Peyton’s Biography
“Understaters utter I’m no one. I’m broken, moldy bread, throwaway trash, great leper. Now I know I’m a voice of never-heard voices. Nothings need to be heard.” – Peyton Goddard
Peyton Goddard was born to Patrick and Dianne Goddard on December 26, 1974, in San Diego, California. She was the second of two children. From the age of three, Peyton was deemed unfit to attend classes with “normal” kids because of her inability to speak or control her physical movements or bodily functions.
For two decades, she was segregated in schools with no appropriate accommodations for her learning, which only exacerbated her movement challenges and led to increasingly restrictive placements and social exclusion. During her years in the special education system, she experienced the unrelenting traumatic stress of daily being unable to obey the commands of her instructors, who viewed her as purposely “non-compliant.” She was the victim of aversive restraints, punitive seclusion, and physical, mental, and sexual abuse. Unable to tell her parents of this abuse, she could express herself only through self-destructive behaviors.

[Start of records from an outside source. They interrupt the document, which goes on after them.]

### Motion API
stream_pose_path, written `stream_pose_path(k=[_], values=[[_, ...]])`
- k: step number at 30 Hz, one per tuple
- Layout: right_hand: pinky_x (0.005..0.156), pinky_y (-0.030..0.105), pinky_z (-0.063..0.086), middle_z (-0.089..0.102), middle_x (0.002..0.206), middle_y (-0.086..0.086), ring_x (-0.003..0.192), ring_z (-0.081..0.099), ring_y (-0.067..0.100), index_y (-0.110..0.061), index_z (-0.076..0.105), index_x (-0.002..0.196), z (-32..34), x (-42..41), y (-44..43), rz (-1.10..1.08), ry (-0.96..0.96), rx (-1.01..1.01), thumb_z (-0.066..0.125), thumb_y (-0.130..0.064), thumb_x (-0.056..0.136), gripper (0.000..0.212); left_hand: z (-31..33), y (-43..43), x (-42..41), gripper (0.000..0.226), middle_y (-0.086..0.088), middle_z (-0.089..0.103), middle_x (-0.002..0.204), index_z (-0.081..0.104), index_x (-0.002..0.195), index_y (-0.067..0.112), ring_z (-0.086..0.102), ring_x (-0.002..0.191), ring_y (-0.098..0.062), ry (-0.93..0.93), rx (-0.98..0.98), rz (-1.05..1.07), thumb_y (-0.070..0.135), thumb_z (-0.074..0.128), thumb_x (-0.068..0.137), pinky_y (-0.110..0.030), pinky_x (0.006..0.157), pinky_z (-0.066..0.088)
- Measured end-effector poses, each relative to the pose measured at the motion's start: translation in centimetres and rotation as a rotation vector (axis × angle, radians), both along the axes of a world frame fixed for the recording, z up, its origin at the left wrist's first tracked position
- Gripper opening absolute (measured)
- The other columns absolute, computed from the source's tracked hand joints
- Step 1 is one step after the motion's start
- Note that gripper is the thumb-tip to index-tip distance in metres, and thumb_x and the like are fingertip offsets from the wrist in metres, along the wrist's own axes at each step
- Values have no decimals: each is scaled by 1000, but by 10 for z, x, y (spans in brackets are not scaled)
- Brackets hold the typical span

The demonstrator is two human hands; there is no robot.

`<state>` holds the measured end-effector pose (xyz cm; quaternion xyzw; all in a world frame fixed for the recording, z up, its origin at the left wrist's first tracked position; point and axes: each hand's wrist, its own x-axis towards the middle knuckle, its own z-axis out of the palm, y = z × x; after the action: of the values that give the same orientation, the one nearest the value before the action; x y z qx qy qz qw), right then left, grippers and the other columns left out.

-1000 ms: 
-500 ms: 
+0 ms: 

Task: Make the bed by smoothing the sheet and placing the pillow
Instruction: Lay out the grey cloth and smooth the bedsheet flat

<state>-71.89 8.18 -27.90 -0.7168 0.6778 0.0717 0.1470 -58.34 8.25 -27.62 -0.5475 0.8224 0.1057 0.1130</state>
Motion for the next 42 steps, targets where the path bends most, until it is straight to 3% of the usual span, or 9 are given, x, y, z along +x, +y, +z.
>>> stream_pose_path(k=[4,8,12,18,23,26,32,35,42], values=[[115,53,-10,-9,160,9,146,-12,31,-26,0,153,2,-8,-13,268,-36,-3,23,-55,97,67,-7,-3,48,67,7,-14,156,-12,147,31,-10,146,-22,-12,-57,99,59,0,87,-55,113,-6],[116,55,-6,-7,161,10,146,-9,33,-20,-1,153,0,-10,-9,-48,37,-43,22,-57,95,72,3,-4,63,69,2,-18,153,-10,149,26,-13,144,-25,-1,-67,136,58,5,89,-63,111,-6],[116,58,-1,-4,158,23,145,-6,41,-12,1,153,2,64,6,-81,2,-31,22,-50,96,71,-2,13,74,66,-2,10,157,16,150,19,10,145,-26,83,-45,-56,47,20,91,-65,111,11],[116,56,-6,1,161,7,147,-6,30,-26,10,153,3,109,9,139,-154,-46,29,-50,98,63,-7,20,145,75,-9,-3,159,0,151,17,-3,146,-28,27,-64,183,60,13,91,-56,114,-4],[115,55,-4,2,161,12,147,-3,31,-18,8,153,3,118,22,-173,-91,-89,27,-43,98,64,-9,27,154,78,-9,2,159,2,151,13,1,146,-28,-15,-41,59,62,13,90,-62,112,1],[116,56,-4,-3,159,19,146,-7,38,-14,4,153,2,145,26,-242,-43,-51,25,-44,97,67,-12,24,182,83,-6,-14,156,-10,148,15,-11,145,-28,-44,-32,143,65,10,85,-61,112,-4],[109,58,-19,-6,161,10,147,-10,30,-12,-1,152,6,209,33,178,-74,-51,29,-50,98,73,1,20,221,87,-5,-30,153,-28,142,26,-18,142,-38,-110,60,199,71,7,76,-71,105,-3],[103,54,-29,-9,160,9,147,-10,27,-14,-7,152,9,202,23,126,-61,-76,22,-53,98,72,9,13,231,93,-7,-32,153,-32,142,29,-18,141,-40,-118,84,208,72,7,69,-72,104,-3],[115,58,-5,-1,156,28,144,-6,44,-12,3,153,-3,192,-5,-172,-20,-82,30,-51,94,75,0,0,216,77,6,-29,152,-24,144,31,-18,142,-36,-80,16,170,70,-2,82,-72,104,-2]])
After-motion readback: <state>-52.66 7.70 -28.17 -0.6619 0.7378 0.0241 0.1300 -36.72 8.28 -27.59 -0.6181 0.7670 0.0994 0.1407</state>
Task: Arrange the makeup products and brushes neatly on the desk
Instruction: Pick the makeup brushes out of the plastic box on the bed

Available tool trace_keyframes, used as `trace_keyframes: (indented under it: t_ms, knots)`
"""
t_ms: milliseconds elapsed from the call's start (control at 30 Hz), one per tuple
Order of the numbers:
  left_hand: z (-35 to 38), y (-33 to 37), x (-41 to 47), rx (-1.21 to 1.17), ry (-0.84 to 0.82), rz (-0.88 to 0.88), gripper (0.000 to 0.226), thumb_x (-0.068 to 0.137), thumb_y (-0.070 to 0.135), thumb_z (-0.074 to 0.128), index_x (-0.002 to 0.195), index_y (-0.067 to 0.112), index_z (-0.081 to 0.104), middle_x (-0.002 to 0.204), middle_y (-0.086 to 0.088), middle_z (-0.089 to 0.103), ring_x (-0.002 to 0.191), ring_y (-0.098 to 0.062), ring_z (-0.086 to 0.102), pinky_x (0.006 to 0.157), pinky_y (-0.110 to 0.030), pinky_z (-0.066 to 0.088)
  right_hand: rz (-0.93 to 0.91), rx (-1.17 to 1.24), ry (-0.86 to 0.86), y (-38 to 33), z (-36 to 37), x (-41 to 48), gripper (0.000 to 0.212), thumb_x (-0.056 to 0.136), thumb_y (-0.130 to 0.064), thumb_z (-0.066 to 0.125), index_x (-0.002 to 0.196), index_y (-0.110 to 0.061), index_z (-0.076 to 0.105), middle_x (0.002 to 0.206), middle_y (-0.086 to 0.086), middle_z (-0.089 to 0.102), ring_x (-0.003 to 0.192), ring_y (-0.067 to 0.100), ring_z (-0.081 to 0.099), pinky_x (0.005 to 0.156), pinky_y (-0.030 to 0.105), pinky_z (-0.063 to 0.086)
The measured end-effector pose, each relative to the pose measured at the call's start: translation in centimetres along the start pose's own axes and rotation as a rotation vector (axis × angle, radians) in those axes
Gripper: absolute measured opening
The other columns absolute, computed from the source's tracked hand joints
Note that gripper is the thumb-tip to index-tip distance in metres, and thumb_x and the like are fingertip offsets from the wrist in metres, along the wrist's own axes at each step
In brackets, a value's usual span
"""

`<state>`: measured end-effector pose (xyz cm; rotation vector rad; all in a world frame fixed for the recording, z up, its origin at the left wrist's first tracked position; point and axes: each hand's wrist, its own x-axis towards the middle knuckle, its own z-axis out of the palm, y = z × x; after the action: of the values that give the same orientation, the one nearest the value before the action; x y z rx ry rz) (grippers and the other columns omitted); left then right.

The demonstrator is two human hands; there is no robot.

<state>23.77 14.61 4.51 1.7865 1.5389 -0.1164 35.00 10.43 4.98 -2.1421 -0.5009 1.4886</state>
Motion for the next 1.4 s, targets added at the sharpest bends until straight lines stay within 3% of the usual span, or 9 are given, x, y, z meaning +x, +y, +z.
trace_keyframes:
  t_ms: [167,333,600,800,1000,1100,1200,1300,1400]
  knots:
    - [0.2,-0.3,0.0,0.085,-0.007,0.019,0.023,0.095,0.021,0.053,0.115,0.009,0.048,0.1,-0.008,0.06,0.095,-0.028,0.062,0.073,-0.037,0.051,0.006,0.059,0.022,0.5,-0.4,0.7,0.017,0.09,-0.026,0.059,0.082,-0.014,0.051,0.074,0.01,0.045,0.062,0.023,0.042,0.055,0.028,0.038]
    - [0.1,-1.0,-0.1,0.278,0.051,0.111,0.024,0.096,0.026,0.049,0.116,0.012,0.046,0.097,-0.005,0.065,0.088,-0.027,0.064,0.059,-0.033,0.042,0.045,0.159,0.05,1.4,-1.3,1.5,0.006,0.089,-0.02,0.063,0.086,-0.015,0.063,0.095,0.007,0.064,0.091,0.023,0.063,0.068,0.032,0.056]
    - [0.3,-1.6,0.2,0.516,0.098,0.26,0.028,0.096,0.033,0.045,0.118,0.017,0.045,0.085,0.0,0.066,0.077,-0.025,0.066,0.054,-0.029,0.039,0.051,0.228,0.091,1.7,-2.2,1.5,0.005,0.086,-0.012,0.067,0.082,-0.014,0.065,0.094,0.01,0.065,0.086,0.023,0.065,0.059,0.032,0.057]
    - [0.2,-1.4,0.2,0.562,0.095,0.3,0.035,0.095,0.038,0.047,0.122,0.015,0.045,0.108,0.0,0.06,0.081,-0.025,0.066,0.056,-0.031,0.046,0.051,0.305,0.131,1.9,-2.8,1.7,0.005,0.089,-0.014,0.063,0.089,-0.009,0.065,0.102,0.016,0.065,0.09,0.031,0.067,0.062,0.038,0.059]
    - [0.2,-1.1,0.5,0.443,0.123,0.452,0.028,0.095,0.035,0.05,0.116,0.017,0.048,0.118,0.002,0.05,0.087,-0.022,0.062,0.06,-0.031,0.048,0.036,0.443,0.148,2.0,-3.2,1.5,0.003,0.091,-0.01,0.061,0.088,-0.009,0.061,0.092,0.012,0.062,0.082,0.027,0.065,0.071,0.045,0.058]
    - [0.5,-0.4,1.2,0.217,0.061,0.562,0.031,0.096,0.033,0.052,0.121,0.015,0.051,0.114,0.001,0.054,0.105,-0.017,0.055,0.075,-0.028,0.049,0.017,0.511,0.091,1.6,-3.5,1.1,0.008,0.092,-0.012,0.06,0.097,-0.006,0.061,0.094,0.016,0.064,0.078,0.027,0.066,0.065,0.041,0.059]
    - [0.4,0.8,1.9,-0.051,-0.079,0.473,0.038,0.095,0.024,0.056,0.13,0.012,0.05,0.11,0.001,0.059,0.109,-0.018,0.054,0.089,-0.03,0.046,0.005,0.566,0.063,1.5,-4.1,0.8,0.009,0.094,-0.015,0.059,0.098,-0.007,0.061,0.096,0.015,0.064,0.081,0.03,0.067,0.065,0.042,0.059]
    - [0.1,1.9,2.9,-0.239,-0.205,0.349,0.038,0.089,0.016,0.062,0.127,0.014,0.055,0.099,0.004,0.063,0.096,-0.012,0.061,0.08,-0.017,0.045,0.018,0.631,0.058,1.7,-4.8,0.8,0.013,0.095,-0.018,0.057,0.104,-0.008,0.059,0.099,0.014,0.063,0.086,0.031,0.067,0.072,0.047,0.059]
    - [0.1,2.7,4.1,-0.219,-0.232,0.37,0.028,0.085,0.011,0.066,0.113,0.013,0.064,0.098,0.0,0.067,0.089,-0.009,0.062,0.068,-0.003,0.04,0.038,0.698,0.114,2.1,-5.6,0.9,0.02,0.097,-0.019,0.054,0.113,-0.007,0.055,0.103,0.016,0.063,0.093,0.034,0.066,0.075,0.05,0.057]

However, on March 21 of 1997, Peyton’s life changed dramatically when she was introduced to an innovative communication strategy called Facilitated Communication (FC), which uses applied resistance to enable intentional movement and communication through a keyboard or computer. Among her first words, Peyton typed, “i am intlgent.” For the first time, she had a reliable method for communicating with others and has since been supported by numerous trained facilitators. Peyton was finally able to request a real education and within a year found the courage to begin telling her parents about her experiences of abuse and neglect during her youth.
Peyton enrolled in Cuyamaca College in the fall of 1998. Four years later, she graduated as the valedictorian with a nearly 4.0 GPA and an Associate’s degree in General Studies, becoming the first person using supported typing to graduate valedictorian from a U.S. college.
Since then, Peyton has become an advocate for inclusion in education and society. Her wisdom is sought after by educators, doctors, parents and community groups nationwide, who have invited her to deliver more than 75 presentations at conferences and universities on the subject of esteeming all people. In 1995, she was awarded the Collaborative Advocacy Award from TASH, an international organization promoting inclusion and supported participation of persons with disabilities in all aspects of life. In 2003, Peyton was awarded CALTASH’s annual Mary Falvey Outstanding Young Person Award.
Peyton writes passionately about her experiences and offers a rare perspective of autism by someone labeled as “low functioning.” In l993, even before she learned to communicate using a keyboard, she made a vow to herself (she calls it her I.O.U.) that the rest of her life would be devoted to “quietly changing this worrisome world.” She knows that children are dying in institutions and at the hands of parents who have lost sight of their child’s value. Her story has been featured in numerous publications such as the San Diego Union-Tribune and she recently co-authored the foreword of a book for K-12 educators entitled Collaborating With Students in Instruction and Decision Making (Corwin Press, 2010). Peyton has completed her book, co-authored with her mother Dianne and Carol Cujec, entitled i am intelligent: A Mother and Daughter’s Journey from Heartbreak to Healing. Peyton considers i am intelligent, along with her continued advocacy, the fulfillment of her I.O.U.